Uno di questi, considerato un’autorità nel campo del teatro politico, lo svizzero Milo Rau, dichiarò di preferire i personaggi di Empire (roba sua, tratta da sciagure contemporanee) a quelli di Euripide. Tra la «roba sua» il Terni festival, con il sostegno dello stabile dell’Umbria, ha presentato Five Easy Pieces: uno spettacolo dedicato a Marc Dutroux, il mostro di Marcinelle, uno dei tanti che appassionano noi europei e, probabilmente, in pari misura gli americani. Basterà pensare a Josef Fritzl, il padre-padrone di Amstetten, o all’incontrastato successo di Breivik, il settantasette volte assassino di Utoya. Chi non si è occupato di lui? In genere si incolpano i giornalisti di pescare nel torbido, ma anche gli altri non scherzano: psicologi, sociologi, romanzieri e perfino poeti.
A suo modo, un poeta è proprio Milo Rau. Egli, alla soglia dei quarant’anni, guarda ancora all’infanzia. Ed ecco, allora, la sua idea — di fronte al mostro, al pedofilo: la pedofilia, «il più grande tabù del nostro tempo». Dice Rau: «Volevo vedere qualcosa che non vogliamo vedere. Volevo che fosse rappresentato dai bambini per sollevare una serie di domande emotivamente scomode: cosa provoca in noi vedere dei ragazzini recitare scene di violenza, o di amore e romanticismo? Che impatto ha lo spettacolo su questi sette protagonisti? Come possono i bambini cogliere il significato di parole come empatia, perdita, sottomissione, delusione, ribellione sociale?».
Se una risposta c’è, nel corso delle prove l’avrà colta lui. Noi abbiamo visto una bambina parlare di penetrazione e di sangue di fronte a una cinepresa che ne proiettava il viso su uno schermo; o un adolescente malamente travestito da anziano (il padre del pedofilo); o un altro fare il poliziotto gingillandosi con una pistola. Ciò che dicevano non provocava alcun effetto, le loro non erano di sicuro parole di Euripide, non erano previsti né dramma né catarsi.
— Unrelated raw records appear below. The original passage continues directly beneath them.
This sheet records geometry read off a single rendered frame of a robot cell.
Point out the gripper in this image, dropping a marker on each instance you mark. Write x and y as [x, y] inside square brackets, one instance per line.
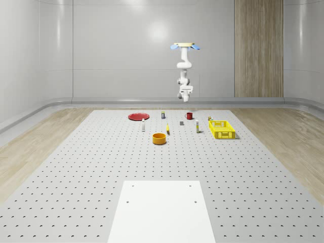
[186, 90]

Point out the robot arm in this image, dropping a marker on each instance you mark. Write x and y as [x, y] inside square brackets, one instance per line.
[185, 64]

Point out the red mug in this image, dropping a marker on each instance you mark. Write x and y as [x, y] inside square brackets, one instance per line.
[189, 116]

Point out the flat-sided can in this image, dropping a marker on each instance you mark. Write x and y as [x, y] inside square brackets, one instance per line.
[163, 115]

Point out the yellow carton box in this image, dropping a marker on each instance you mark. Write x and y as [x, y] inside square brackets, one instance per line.
[197, 126]

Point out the banana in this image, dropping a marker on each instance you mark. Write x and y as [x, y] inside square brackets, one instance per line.
[167, 129]

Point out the drone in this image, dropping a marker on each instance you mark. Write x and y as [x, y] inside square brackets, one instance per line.
[185, 44]

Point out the red plate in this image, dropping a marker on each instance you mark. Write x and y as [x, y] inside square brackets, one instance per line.
[138, 117]

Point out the small white bottle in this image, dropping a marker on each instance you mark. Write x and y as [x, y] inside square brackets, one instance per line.
[143, 126]

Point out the yellow bowl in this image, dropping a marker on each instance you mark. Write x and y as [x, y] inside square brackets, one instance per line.
[159, 140]

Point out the yellow basket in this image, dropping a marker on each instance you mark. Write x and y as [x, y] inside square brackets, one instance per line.
[229, 135]

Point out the white board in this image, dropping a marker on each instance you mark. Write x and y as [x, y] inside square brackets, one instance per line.
[162, 215]

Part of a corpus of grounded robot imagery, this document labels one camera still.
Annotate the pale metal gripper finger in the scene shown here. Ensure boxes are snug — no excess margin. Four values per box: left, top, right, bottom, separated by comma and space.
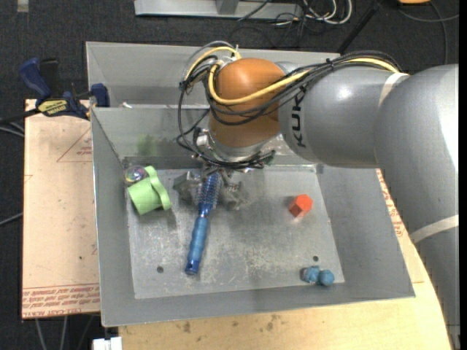
219, 175, 243, 211
172, 171, 200, 202

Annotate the light green cup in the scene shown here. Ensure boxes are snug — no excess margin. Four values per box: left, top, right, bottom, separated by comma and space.
126, 165, 173, 217

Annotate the blue hairbrush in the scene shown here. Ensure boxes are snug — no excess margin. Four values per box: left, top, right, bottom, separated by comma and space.
184, 171, 223, 276

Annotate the clear iridescent ball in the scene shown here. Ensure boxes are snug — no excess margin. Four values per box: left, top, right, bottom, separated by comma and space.
124, 165, 147, 184

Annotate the grey metal bin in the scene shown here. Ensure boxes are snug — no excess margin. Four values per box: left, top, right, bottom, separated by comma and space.
85, 41, 417, 328

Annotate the orange-red hexagonal block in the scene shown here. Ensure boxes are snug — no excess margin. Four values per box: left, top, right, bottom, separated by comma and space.
288, 194, 314, 218

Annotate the blue toy figure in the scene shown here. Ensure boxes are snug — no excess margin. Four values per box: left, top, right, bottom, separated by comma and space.
299, 265, 336, 288

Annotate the brown cardboard board, red print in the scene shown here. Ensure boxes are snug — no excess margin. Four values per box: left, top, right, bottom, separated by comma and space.
21, 98, 426, 321

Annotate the black cylinder on white bracket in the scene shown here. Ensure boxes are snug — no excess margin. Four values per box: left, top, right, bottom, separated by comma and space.
192, 124, 212, 149
Forse a Milo Rau il suo lavoro procura piacere e, come dice lui, interesse. A noi spettatori, una modesta domanda. Sì, in effetti, che rapporto potrà mai esserci tra la bambina stuprata dal mostro, quella che la impersonava nella docu-fiction (per usare un termine che denuncia la nostra impotenza, o mancanza di fantasia), quell’uomo che le porgeva le domande in qualità di intervistatore o di regista, e lo stesso regista o, propriamente, noi spettatori, mille miglia remoti dall’accaduto e dalla sua rappresentazione, così priva di risposte alle domande così ansiosamente avanzate?